→ **WHAT TO PRODUCE**: Restate word for word the lines of the listing below, from its first line through the line with "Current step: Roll", without the pictures.

→ **GIVEN INFORMATION**:
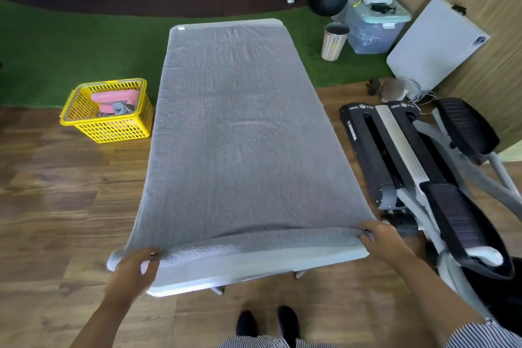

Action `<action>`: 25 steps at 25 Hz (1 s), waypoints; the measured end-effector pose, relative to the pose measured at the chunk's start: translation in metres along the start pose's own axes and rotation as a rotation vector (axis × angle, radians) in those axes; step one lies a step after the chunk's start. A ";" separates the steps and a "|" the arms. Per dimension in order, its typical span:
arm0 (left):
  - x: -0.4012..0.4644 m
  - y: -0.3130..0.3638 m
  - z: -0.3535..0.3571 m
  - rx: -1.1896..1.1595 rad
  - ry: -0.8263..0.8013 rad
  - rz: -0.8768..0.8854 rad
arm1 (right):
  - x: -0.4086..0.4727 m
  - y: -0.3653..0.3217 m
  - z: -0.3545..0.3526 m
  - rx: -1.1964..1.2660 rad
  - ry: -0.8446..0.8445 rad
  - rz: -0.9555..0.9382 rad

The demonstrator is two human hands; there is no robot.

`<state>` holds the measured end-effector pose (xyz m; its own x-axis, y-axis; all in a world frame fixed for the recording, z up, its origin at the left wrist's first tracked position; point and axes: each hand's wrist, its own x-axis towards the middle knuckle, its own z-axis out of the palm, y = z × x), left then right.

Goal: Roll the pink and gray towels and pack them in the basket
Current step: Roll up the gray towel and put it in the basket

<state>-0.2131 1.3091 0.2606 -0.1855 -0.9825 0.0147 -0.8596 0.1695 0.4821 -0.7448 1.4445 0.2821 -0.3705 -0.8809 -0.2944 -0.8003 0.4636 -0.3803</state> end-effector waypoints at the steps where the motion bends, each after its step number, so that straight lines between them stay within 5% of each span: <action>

→ **RESPONSE**:
Action `<action>`: 25 steps at 25 Hz (1 s), waypoints; the measured end-effector pose, relative to the pose measured at the chunk's start: translation in metres along the start pose's own axes and rotation as a rotation vector (axis × angle, radians) in those axes; step one lies a step after the chunk's start. A ";" separates the steps and a "|" the arms. Per dimension in order, its typical span:
arm0 (left):
  - x: -0.4012..0.4644 m
  - y: -0.3130..0.3638 m
  - z: -0.3535..0.3571 m
  - rx: -1.1896..1.1595 rad
  - ry: -0.8263..0.8013 rad
  - rz: -0.8768..0.8854 rad
arm1 (right):
  - x: -0.4086..0.4727 m
  - y: -0.3653..0.3217 m
  - z: -0.3545..0.3526 m
  - rx: -1.1964..1.2660 rad
  - ry: -0.8446..0.8445 rad
  - rz: -0.9555..0.9382 rad

The demonstrator is two human hands; there is no robot.

`<state>` holds the measured end-effector pose (xyz m; its own x-axis, y-axis; all in a world frame fixed for the recording, z up, its origin at the left wrist's first tracked position; point and axes: each hand's wrist, its own x-axis towards the middle knuckle, its own z-axis out of the palm, y = z × x), left then right.

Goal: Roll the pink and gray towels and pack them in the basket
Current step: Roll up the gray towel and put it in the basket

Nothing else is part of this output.